I tried subscribing to Terraform MCP Server on AWS Marketplace and setting it up with Amazon Bedrock AgentCore
2025.07.31
Recently, Terraform MCP Server was added to AWS Marketplace.
Build secure, AI-driven workflows with Terraform and Vault MCP servers
In this article, I'll subscribe to it and set it up using Amazon Bedrock Agent Core.
Terraform MCP Server
By using Terraform MCP Server, AI can read information from the Terraform Registry and generate responses.

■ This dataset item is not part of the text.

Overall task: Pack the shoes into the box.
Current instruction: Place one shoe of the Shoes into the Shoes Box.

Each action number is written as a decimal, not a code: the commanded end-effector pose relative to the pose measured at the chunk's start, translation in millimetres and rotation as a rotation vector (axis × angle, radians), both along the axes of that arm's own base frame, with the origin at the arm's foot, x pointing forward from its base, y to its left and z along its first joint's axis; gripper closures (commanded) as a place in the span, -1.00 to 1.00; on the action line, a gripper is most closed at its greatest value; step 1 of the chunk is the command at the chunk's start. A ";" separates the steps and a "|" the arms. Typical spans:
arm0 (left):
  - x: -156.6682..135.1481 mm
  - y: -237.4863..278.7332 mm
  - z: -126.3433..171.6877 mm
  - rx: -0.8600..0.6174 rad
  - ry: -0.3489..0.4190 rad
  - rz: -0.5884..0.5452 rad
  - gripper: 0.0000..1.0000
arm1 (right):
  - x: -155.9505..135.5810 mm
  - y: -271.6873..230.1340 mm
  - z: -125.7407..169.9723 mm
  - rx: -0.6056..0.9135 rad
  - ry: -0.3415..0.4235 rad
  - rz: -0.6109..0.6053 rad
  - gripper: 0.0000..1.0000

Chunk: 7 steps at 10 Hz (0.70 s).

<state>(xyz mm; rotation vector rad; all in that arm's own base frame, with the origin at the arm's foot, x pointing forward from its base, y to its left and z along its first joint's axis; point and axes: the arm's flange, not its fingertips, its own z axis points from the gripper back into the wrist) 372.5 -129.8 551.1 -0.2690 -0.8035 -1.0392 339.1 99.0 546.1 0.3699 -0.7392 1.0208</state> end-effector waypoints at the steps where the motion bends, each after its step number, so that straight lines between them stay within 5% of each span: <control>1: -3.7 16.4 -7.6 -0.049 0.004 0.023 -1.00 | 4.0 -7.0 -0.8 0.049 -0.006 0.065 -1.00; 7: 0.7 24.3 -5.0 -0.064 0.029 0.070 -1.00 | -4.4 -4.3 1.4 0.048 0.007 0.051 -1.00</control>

For more details, please check the following:
What is Amazon Bedrock Agent Core
Announced in July 2025 (preview), it's a service equipped with various features necessary to build and publish AI agents.
Let's try it
Subscribe to Terraform MCP Server on AWS Marketplace
Search for Terraform MCP Server on AWS Marketplace and select it.
You can also access it from the following link:
AWS Marketplace: Terraform MCP Server
This product can be subscribed to for free.
Proceed to the subscription screen from View purchase options and subscribe.
Proceed to configuration from Continue to Configuration.
A deployment guide will be displayed as follows.
We'll proceed with deploying to Amazon Bedrock Agent Core according to the guide.
### Creating IAM Role for Agent Runtime
We need to create an IAM Role for Agent Runtime.
The IAM Role name is AmazonBedrockAgentCoreRuntimeServiceRole-TerraformMCPServer.
We will create an IAM Role with the following content. Please modify the <accountId> and <region> parts according to your environment.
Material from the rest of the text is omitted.